▸ **AVAILABLE RECORDS**:
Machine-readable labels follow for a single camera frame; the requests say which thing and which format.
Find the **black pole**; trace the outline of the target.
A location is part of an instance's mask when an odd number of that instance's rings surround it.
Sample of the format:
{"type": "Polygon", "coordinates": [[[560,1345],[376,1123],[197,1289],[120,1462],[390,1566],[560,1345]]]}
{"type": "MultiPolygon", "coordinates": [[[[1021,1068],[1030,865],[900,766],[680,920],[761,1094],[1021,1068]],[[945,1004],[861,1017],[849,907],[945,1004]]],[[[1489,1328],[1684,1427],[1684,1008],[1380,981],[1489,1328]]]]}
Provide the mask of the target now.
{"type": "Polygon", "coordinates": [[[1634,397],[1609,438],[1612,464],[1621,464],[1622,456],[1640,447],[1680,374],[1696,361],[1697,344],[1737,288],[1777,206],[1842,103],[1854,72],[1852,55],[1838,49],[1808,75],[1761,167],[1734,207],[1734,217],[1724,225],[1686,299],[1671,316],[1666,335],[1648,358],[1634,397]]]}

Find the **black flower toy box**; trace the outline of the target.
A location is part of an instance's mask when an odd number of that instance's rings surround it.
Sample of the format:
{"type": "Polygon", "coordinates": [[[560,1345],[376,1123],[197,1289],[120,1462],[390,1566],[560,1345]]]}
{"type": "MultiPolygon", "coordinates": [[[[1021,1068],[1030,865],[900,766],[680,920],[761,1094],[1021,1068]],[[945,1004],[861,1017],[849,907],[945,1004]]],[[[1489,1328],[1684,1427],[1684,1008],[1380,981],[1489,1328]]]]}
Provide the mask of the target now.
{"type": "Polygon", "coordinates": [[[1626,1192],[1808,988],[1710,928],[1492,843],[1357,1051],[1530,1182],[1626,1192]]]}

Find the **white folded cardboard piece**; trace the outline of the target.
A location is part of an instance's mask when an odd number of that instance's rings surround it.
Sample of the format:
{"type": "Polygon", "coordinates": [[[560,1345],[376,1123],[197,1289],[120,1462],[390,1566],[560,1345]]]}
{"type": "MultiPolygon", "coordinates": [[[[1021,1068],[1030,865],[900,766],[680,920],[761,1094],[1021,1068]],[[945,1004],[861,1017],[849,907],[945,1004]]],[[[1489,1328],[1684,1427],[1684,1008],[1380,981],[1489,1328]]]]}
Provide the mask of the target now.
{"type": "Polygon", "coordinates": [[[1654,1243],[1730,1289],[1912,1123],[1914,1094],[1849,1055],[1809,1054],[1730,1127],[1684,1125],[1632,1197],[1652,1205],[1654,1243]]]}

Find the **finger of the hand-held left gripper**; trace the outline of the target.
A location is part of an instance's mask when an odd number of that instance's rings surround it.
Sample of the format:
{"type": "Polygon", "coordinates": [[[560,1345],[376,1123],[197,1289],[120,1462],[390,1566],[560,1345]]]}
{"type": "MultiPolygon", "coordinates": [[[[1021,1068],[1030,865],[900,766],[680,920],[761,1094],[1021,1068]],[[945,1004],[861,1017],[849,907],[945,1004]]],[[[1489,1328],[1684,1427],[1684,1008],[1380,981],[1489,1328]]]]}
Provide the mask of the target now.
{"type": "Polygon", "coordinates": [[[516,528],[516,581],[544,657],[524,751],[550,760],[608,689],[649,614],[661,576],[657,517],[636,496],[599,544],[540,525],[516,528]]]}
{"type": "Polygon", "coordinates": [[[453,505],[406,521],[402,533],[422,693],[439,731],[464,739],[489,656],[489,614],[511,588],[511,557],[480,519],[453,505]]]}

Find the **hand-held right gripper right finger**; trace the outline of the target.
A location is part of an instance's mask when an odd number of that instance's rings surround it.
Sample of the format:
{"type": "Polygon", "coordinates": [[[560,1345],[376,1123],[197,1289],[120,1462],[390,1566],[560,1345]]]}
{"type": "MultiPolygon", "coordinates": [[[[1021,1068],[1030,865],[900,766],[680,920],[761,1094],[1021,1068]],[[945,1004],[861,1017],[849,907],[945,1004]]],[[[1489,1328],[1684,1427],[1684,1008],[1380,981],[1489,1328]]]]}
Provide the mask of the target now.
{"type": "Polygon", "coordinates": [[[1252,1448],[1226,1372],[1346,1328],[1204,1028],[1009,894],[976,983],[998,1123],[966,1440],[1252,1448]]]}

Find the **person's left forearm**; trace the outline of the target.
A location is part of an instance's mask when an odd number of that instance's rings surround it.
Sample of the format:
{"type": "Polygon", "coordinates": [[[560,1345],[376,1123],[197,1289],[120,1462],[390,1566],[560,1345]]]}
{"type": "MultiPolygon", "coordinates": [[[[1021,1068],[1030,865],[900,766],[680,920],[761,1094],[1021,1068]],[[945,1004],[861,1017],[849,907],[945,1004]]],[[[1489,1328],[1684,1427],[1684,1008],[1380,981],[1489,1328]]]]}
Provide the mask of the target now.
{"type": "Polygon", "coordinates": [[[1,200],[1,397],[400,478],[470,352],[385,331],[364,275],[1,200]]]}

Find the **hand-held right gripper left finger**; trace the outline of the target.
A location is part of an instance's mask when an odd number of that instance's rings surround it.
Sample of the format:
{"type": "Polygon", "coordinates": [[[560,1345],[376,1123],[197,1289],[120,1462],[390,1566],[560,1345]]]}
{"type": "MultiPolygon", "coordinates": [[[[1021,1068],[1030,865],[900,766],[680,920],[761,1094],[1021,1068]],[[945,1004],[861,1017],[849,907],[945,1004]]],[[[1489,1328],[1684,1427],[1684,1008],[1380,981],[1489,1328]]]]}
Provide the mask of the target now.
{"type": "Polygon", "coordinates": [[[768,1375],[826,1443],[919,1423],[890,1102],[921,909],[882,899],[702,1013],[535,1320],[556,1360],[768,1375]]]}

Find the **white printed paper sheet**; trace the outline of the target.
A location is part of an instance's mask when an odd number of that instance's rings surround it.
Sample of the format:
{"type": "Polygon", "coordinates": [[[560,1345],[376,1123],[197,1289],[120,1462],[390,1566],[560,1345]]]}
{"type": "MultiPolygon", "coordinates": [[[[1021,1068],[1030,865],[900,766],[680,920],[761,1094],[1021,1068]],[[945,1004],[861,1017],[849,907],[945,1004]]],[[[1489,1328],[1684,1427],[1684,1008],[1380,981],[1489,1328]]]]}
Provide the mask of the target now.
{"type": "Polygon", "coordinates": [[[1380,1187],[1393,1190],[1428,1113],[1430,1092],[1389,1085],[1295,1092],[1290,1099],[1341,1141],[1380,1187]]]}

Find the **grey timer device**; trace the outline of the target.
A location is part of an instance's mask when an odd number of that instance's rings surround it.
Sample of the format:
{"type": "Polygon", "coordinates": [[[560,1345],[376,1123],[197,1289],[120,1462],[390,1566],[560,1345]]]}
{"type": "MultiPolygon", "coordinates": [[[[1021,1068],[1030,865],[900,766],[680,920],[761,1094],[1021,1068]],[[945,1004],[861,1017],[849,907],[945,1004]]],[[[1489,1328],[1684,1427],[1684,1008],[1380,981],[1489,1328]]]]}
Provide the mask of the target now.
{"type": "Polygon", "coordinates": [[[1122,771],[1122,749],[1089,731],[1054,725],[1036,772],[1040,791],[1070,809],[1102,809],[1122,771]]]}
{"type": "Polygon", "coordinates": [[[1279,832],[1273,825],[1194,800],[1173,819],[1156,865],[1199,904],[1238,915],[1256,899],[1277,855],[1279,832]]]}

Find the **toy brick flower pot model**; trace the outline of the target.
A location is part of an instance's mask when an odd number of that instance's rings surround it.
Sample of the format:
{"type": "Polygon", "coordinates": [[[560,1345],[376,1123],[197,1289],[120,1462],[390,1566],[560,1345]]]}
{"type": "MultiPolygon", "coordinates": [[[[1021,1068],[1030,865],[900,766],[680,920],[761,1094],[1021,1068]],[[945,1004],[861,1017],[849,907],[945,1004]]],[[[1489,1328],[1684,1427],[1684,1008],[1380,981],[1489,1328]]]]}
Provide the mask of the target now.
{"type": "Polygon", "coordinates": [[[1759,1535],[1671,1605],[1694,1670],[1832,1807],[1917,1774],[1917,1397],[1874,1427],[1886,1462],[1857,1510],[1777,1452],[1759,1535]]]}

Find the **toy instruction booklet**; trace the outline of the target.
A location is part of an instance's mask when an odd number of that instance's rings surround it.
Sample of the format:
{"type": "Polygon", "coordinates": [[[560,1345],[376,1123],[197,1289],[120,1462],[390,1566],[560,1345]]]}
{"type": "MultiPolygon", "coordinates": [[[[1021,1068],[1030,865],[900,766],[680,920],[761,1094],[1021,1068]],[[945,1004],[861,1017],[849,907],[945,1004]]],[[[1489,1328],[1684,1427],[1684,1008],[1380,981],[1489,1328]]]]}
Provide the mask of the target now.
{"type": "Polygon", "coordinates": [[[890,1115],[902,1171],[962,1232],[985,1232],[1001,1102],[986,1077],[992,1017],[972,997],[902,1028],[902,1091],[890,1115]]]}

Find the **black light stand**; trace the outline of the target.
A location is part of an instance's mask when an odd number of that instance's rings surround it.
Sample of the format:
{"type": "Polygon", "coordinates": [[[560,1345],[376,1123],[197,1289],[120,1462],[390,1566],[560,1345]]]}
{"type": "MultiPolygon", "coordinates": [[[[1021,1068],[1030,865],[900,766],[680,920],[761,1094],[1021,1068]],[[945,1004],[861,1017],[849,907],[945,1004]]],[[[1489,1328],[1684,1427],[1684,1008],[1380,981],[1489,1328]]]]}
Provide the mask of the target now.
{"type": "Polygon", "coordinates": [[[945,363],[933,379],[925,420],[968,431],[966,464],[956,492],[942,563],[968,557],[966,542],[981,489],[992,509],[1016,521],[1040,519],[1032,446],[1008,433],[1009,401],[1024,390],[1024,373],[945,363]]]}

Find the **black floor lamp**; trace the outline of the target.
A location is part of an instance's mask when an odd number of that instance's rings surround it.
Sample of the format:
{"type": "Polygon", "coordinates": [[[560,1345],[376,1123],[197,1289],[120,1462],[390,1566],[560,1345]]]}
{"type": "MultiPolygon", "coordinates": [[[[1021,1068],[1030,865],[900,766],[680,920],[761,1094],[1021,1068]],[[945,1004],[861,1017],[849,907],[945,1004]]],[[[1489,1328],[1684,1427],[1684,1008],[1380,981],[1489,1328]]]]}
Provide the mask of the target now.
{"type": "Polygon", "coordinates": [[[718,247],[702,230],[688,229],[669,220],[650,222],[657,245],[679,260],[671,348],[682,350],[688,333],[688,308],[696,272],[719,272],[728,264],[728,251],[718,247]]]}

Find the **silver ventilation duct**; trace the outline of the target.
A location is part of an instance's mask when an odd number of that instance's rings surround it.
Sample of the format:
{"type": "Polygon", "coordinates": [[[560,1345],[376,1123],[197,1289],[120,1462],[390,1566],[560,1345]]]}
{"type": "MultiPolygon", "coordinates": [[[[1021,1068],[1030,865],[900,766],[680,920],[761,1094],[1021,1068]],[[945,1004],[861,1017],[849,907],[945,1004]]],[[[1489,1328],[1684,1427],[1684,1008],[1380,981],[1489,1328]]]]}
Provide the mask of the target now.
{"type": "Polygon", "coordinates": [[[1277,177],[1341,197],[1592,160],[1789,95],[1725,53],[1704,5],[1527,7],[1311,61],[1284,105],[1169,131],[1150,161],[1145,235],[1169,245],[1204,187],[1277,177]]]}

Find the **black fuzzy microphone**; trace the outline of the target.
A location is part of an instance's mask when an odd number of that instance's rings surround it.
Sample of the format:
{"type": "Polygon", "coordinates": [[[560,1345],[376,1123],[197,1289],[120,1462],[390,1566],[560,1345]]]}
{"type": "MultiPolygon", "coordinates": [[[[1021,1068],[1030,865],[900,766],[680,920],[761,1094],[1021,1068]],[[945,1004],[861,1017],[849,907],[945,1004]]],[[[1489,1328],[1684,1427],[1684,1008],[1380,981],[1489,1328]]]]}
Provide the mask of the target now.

▸ **EXERCISE BRIEF**:
Find and copy every line in the entries above where the string "held" occurs.

▸ **YOUR RESPONSE**:
Find the **finger of the hand-held left gripper**; trace the outline of the target.
Find the **hand-held right gripper right finger**; trace the outline of the target.
Find the **hand-held right gripper left finger**; trace the outline of the target.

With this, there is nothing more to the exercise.